● Task brief
The lines to return are those from the line holding "Return the mask" through the last line of the entries below, both included, written exactly and without pictures.

═══ Provided records ═══

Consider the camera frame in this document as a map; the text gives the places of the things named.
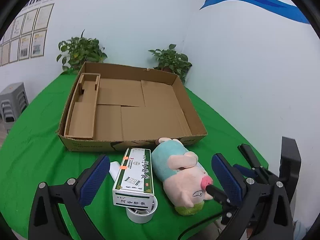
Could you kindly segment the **pink pig plush toy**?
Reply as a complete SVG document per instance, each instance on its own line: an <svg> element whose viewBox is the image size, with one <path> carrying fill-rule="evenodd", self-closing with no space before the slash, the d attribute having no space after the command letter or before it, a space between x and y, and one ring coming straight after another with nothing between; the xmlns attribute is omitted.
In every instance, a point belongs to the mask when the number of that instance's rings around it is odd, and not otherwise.
<svg viewBox="0 0 320 240"><path fill-rule="evenodd" d="M194 215L202 210L205 201L212 200L206 187L213 185L213 179L199 164L198 156L179 140L158 139L151 161L154 174L178 214Z"/></svg>

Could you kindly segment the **white handheld fan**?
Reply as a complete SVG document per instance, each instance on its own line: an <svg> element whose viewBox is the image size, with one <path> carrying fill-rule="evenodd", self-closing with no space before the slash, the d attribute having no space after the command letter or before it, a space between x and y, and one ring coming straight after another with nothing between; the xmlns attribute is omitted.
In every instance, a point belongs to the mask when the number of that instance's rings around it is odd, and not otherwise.
<svg viewBox="0 0 320 240"><path fill-rule="evenodd" d="M110 163L109 173L114 181L116 180L119 168L120 168L120 165L117 161L113 161ZM127 214L127 217L132 222L137 224L145 224L152 219L154 213L157 210L157 207L158 207L158 200L156 197L154 197L151 209L142 210L142 209L127 207L126 214Z"/></svg>

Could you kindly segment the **green white medicine box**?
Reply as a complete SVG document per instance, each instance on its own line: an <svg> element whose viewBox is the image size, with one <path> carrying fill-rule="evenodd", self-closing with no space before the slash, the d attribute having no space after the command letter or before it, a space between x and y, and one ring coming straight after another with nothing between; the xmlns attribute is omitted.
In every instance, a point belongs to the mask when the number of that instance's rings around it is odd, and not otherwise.
<svg viewBox="0 0 320 240"><path fill-rule="evenodd" d="M151 151L128 148L120 163L112 188L113 204L140 210L150 210L154 188Z"/></svg>

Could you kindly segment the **green tablecloth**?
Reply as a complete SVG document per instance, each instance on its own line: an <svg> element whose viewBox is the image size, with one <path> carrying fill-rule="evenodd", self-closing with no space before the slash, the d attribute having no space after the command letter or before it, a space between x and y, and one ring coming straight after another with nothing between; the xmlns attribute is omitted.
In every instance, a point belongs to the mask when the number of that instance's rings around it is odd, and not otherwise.
<svg viewBox="0 0 320 240"><path fill-rule="evenodd" d="M97 153L70 152L57 135L65 103L75 75L60 75L27 107L7 135L1 148L1 213L9 226L23 237L28 235L31 206L39 183L63 184L90 167ZM193 93L193 106L208 134L189 147L200 164L214 175L211 158L222 153L230 164L247 165L237 147L246 139L223 117ZM207 201L193 216L180 216L168 200L158 179L154 181L158 208L146 224L128 219L123 207L112 201L113 180L107 176L86 212L106 239L187 239L206 226L206 218L221 211L215 201Z"/></svg>

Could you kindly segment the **grey stacked plastic stools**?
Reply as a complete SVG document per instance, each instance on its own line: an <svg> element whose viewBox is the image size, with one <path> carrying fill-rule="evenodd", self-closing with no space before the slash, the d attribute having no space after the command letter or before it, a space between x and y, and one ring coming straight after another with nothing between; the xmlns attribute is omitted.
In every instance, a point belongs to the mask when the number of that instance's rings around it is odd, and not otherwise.
<svg viewBox="0 0 320 240"><path fill-rule="evenodd" d="M18 117L29 105L24 83L12 83L1 91L1 117L6 133L12 129Z"/></svg>

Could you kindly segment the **right potted green plant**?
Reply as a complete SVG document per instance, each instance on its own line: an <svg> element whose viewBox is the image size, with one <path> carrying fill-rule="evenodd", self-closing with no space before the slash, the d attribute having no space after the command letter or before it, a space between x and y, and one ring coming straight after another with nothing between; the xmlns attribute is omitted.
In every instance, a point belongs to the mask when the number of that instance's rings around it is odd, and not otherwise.
<svg viewBox="0 0 320 240"><path fill-rule="evenodd" d="M156 70L176 74L185 84L185 78L192 67L192 63L189 62L187 55L178 53L175 48L176 44L169 44L167 49L150 49L148 52L158 62L157 67L155 67Z"/></svg>

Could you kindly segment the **potted green plant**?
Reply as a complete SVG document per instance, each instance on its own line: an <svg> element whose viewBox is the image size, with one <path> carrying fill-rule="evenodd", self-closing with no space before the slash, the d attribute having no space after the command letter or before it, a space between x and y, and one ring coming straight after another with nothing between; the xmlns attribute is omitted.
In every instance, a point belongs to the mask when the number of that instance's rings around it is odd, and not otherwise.
<svg viewBox="0 0 320 240"><path fill-rule="evenodd" d="M84 30L80 37L59 42L58 49L56 61L61 63L64 73L78 72L85 62L103 63L107 59L99 40L84 37Z"/></svg>
<svg viewBox="0 0 320 240"><path fill-rule="evenodd" d="M176 44L169 44L167 49L150 49L148 52L158 62L157 67L155 67L156 70L176 74L185 84L185 78L192 67L192 63L189 62L187 55L178 53L175 48Z"/></svg>

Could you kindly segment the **brown cardboard tray box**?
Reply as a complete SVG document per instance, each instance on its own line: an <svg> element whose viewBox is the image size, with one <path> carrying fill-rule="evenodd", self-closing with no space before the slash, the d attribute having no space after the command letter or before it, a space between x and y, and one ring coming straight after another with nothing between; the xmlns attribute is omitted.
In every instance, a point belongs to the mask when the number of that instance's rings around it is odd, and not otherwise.
<svg viewBox="0 0 320 240"><path fill-rule="evenodd" d="M57 134L70 151L108 152L151 147L162 137L193 145L207 131L176 74L85 62Z"/></svg>

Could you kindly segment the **left potted green plant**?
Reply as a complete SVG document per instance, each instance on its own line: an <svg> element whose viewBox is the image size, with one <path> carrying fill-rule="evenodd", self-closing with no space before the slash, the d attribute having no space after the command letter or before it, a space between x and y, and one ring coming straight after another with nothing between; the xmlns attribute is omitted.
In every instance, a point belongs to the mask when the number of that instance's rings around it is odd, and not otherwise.
<svg viewBox="0 0 320 240"><path fill-rule="evenodd" d="M85 62L103 63L107 59L99 40L84 37L84 30L80 37L59 42L58 49L56 61L61 63L64 73L78 72Z"/></svg>

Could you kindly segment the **framed certificates on wall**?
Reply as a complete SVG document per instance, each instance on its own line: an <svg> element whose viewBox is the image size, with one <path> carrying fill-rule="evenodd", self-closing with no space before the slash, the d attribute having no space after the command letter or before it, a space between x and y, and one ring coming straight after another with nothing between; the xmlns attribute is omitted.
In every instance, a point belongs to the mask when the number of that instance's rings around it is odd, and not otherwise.
<svg viewBox="0 0 320 240"><path fill-rule="evenodd" d="M1 66L44 56L54 4L17 16L1 38Z"/></svg>

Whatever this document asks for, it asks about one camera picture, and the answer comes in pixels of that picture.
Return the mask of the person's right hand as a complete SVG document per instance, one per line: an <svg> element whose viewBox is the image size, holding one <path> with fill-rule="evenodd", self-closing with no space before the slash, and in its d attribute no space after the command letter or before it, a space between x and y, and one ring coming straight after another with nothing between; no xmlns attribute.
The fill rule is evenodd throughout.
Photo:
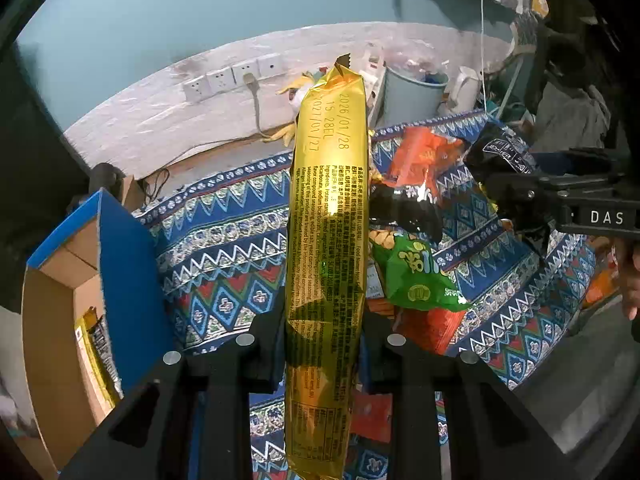
<svg viewBox="0 0 640 480"><path fill-rule="evenodd" d="M615 257L623 295L623 311L629 321L639 314L640 307L640 252L630 240L615 241Z"/></svg>

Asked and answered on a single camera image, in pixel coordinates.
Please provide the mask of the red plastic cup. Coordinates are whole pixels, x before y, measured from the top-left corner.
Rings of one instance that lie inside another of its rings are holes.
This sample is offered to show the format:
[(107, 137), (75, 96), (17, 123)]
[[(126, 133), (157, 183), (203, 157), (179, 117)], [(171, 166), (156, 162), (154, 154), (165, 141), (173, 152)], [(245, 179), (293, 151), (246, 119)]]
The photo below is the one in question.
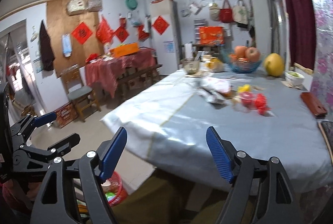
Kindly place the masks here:
[(241, 92), (239, 94), (241, 104), (251, 110), (255, 110), (256, 94), (252, 92)]

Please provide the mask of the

═══

● Your response
Return the mask of the person's right hand as a complete SVG document per instance, one per line: an <svg> element whose viewBox is the image size, holding one <path> with fill-rule="evenodd", self-closing with no space before the slash, and in its d attribute no space after the command letter or before it, a space between x and y, and one ring coming straight after another with nothing between; no xmlns attribute.
The fill rule is evenodd throughout.
Photo:
<svg viewBox="0 0 640 480"><path fill-rule="evenodd" d="M615 257L623 295L623 311L629 321L639 314L640 307L640 252L630 240L615 241Z"/></svg>

Asked and answered on a single camera image, in pixel coordinates.
Please provide the mask of the red plastic cup. Coordinates are whole pixels, x before y, measured from the top-left corner.
Rings of one instance that lie inside another of its rings are holes.
This sample is offered to show the format:
[(107, 137), (75, 96), (17, 123)]
[[(126, 133), (157, 183), (203, 157), (179, 117)], [(171, 166), (156, 162), (154, 154), (165, 141), (173, 152)], [(245, 179), (293, 151), (246, 119)]]
The photo below is the one in question.
Kindly place the masks here:
[(241, 92), (239, 94), (241, 104), (251, 110), (255, 110), (256, 94), (252, 92)]

Please provide the mask of the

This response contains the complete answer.